WHAT THE TASK REQUIRES:
Each record needs to be transcribed exactly.

EXTRACTED RECORDS START

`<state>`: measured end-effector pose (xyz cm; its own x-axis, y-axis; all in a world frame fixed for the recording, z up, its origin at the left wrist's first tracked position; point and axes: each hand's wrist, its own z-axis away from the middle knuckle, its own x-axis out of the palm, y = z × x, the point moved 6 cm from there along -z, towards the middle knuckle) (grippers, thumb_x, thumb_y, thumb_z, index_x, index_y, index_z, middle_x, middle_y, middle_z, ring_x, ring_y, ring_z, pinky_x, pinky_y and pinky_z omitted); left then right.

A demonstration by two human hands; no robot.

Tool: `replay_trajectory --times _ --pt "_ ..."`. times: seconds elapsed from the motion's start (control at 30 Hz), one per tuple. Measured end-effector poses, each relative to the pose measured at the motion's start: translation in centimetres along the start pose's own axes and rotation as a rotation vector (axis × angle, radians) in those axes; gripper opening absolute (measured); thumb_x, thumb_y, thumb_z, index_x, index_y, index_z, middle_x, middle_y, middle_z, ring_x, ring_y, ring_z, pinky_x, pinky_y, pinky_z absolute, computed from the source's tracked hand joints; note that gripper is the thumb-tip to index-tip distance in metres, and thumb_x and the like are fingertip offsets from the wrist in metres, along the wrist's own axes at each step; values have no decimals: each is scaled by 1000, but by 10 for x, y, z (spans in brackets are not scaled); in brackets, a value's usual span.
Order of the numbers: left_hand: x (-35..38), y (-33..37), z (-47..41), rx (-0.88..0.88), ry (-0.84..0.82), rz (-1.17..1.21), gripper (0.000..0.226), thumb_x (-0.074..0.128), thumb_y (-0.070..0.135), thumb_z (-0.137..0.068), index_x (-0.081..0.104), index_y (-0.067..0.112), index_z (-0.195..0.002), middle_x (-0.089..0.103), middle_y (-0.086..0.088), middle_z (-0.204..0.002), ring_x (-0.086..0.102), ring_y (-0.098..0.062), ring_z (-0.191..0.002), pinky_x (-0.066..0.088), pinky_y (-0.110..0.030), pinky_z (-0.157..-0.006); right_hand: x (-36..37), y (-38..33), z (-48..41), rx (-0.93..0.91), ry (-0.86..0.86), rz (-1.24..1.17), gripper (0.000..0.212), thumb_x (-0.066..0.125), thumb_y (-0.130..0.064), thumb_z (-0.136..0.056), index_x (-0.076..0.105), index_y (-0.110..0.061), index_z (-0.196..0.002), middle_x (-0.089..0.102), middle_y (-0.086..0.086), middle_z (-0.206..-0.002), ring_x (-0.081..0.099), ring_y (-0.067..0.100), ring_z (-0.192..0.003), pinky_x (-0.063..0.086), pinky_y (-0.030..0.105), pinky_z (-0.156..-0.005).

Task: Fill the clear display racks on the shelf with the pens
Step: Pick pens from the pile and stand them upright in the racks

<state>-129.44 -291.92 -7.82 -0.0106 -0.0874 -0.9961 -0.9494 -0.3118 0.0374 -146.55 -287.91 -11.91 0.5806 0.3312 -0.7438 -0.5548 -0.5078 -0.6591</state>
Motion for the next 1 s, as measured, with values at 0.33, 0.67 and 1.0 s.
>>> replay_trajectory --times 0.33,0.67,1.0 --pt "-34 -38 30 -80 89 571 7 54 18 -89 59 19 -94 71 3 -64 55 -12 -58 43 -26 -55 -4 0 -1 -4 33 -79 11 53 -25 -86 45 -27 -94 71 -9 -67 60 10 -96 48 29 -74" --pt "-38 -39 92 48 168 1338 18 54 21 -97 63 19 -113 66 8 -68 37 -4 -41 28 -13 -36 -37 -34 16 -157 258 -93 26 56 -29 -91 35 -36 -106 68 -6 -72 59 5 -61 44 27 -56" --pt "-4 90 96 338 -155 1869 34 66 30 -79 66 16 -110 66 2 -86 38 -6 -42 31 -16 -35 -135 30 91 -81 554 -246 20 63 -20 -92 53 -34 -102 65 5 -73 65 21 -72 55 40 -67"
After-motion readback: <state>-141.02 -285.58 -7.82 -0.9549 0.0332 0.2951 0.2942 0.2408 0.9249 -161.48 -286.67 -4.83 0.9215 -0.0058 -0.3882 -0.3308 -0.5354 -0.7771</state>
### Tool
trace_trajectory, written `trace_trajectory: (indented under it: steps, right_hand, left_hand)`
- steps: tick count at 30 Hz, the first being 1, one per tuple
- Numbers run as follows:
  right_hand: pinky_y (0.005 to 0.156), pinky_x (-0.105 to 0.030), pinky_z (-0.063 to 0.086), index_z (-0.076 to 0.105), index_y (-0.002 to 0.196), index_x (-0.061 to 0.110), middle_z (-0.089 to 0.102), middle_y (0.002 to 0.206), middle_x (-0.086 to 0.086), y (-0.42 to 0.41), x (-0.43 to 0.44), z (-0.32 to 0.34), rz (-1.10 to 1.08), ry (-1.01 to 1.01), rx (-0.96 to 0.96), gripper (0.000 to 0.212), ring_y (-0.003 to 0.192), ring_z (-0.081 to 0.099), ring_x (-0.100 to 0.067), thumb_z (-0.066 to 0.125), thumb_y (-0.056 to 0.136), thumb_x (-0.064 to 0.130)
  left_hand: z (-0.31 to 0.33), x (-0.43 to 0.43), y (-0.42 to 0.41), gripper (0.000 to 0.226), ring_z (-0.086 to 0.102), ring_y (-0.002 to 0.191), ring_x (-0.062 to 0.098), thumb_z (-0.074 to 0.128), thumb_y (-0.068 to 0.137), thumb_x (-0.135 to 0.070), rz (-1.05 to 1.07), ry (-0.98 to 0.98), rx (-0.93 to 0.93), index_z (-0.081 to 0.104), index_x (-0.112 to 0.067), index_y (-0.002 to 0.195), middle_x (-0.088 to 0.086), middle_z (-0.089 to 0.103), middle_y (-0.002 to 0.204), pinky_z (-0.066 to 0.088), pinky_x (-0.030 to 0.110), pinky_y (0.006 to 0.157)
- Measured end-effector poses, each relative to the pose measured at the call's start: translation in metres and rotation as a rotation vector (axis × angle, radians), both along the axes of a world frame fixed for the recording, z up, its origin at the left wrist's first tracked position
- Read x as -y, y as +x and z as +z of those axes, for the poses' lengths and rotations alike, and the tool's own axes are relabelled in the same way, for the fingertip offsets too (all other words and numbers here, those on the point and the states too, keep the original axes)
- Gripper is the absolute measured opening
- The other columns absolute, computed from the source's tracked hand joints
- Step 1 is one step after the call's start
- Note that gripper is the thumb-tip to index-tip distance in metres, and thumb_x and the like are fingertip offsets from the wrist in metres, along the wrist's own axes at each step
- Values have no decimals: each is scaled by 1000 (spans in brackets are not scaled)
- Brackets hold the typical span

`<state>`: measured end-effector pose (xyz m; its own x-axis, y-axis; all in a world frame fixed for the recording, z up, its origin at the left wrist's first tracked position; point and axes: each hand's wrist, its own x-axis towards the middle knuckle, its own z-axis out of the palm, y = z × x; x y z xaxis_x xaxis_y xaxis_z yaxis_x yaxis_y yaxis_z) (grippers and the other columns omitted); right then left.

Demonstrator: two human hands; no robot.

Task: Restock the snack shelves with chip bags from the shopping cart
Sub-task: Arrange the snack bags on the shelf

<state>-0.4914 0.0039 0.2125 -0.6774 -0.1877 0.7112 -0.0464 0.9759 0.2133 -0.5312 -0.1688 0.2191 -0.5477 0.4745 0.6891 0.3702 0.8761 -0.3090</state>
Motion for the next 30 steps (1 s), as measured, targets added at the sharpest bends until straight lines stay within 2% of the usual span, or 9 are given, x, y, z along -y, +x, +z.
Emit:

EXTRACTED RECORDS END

ANSWER BOX:
`<state>`: measured end-effector pose (xyz cm; its own x-axis, y-axis; all in a world frame fixed for the recording, z up, its origin at the left wrist's first tracked position; point and axes: each hand's wrist, its own z-axis away from the middle knuckle, its own x-axis out of the palm, y = z × x, the point moved 6 cm from there along -z, towards the middle knuckle) (grippers, thumb_x, thumb_y, thumb_z, index_x, index_y, index_z, middle_x, middle_y, middle_z, ring_x, ring_y, ring_z, pinky_x, pinky_y and pinky_z omitted); left then right.

A demonstration by two human hands; no robot.

Tool: `replay_trajectory --times _ --pt "_ ..."`. times: seconds elapsed from the motion's start (control at 30 Hz), one per tuple. Measured end-effector poses, each relative to the pose measured at the motion's start: translation in centimetres along the start pose's own axes and rotation as a rotation vector (axis × angle, radians) in those axes; gripper opening absolute (measured); thumb_x, thumb_y, thumb_z, index_x, index_y, index_z, middle_x, middle_y, middle_z, ring_x, ring_y, ring_z, pinky_x, pinky_y, pinky_z absolute, computed from the source's tracked hand joints; note that gripper is the thumb-tip to index-tip distance in metres, and thumb_x and the like are fingertip offsets from the wrist in metres, along the wrist's own axes at each step; values have no decimals: each is scaled by 1000, but by 10 for x, y, z (spans in brackets are not scaled); in brackets, a value's usual span.
Order of the numbers: left_hand: x (-35..38), y (-33..37), z (-47..41), rx (-0.88..0.88), ry (-0.84..0.82), rz (-1.17..1.21), gripper (0.000..0.226), thumb_x (-0.074..0.128), thumb_y (-0.070..0.135), thumb_z (-0.137..0.068), index_x (-0.081..0.104), index_y (-0.067..0.112), index_z (-0.195..0.002), middle_x (-0.089..0.103), middle_y (-0.086..0.088), middle_z (-0.204..0.002), ring_x (-0.086..0.102), ring_y (-0.098..0.062), ring_z (-0.191..0.002), pinky_x (-0.066..0.088), pinky_y (-0.110..0.030), pinky_z (-0.157..-0.006); right_hand: x (-36..37), y (-38..33), z (-48..41), rx (-0.93..0.91), ry (-0.86..0.86), rz (-1.24..1.17), gripper (0.000..0.212), thumb_x (-0.066..0.125), thumb_y (-0.130..0.064), thumb_z (-0.136..0.056), index_x (-0.076..0.105), index_y (-0.110..0.061), index_z (-0.196..0.002), middle_x (-0.089..0.102), middle_y (-0.086..0.086), middle_z (-0.206..-0.002), ring_x (-0.081..0.099), ring_y (-0.067..0.100), ring_z (-0.192..0.003), pinky_x (-0.063..0.086), pinky_y (-0.030..0.105), pinky_z (-0.156..-0.005).

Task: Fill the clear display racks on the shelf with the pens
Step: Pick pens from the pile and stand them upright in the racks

<state>-129.44 -291.92 -7.82 -0.0106 -0.0874 -0.9961 -0.9494 -0.3118 0.0374 -146.55 -287.91 -11.91 0.5806 0.3312 -0.7438 -0.5548 -0.5078 -0.6591</state>
Motion for the next 1 s, as measured, with values at 0.33, 0.67 and 1.0 s.
>>> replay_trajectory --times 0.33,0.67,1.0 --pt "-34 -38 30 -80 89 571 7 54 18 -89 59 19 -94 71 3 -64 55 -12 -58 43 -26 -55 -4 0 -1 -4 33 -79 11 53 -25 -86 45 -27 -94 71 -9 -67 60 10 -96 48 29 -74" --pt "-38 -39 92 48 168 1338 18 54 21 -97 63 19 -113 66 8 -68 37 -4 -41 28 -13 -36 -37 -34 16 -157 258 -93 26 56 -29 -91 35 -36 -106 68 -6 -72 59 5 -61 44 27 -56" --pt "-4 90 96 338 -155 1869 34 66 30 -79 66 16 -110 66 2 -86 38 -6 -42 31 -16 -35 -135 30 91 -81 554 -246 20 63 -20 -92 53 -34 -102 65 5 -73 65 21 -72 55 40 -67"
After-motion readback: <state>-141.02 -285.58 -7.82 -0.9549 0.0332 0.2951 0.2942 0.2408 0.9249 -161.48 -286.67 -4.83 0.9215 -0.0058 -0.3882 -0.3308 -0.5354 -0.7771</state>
### Tool
trace_trajectory, written `trace_trajectory: (indented under it: steps, right_hand, left_hand)`
- steps: tick count at 30 Hz, the first being 1, one per tuple
- Numbers run as follows:
  right_hand: pinky_y (0.005 to 0.156), pinky_x (-0.105 to 0.030), pinky_z (-0.063 to 0.086), index_z (-0.076 to 0.105), index_y (-0.002 to 0.196), index_x (-0.061 to 0.110), middle_z (-0.089 to 0.102), middle_y (0.002 to 0.206), middle_x (-0.086 to 0.086), y (-0.42 to 0.41), x (-0.43 to 0.44), z (-0.32 to 0.34), rz (-1.10 to 1.08), ry (-1.01 to 1.01), rx (-0.96 to 0.96), gripper (0.000 to 0.212), ring_y (-0.003 to 0.192), ring_z (-0.081 to 0.099), ring_x (-0.100 to 0.067), thumb_z (-0.066 to 0.125), thumb_y (-0.056 to 0.136), thumb_x (-0.064 to 0.130)
  left_hand: z (-0.31 to 0.33), x (-0.43 to 0.43), y (-0.42 to 0.41), gripper (0.000 to 0.226), ring_z (-0.086 to 0.102), ring_y (-0.002 to 0.191), ring_x (-0.062 to 0.098), thumb_z (-0.074 to 0.128), thumb_y (-0.068 to 0.137), thumb_x (-0.135 to 0.070), rz (-1.05 to 1.07), ry (-0.98 to 0.98), rx (-0.93 to 0.93), index_z (-0.081 to 0.104), index_x (-0.112 to 0.067), index_y (-0.002 to 0.195), middle_x (-0.088 to 0.086), middle_z (-0.089 to 0.103), middle_y (-0.002 to 0.204), pinky_z (-0.066 to 0.088), pinky_x (-0.030 to 0.110), pinky_y (0.006 to 0.157)
- Measured end-effector poses, each relative to the pose measured at the call's start: translation in metres and rotation as a rotation vector (axis × angle, radians), both along the axes of a world frame fixed for the recording, z up, its origin at the left wrist's first tracked position
- Read x as -y, y as +x and z as +z of those axes, for the poses' lengths and rotations alike, and the tool's own axes are relabelled in the same way, for the fingertip offsets too (all other words and numbers here, those on the point and the states too, keep the original axes)
- Gripper is the absolute measured opening
- The other columns absolute, computed from the source's tracked hand joints
- Step 1 is one step after the call's start
- Note that gripper is the thumb-tip to index-tip distance in metres, and thumb_x and the like are fingertip offsets from the wrist in metres, along the wrist's own axes at each step
- Values have no decimals: each is scaled by 1000 (spans in brackets are not scaled)
- Brackets hold the typical span

`<state>`: measured end-effector pose (xyz m; its own x-axis, y-axis; all in a world frame fixed for the recording, z up, its origin at the left wrist's first tracked position; point and axes: each hand's wrist, its own x-axis towards the middle knuckle, its own z-axis out of the palm, y = z × x; x y z xaxis_x xaxis_y xaxis_z yaxis_x yaxis_y yaxis_z) (grippers and the other columns omitted); right then left.

Demonstrator: two human hands; no robot.

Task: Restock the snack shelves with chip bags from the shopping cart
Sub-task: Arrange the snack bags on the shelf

<state>-0.4914 0.0039 0.2125 -0.6774 -0.1877 0.7112 -0.0464 0.9759 0.2133 -0.5312 -0.1688 0.2191 -0.5477 0.4745 0.6891 0.3702 0.8761 -0.3090</state>
Motion for the next 30 steps (1 s), as measured, targets added at the sharpest bends until straight lines stay within 2% of the usual span, or 9 are given, x, y, z along -y, +x, +z.
Emit:

This answer is now complete.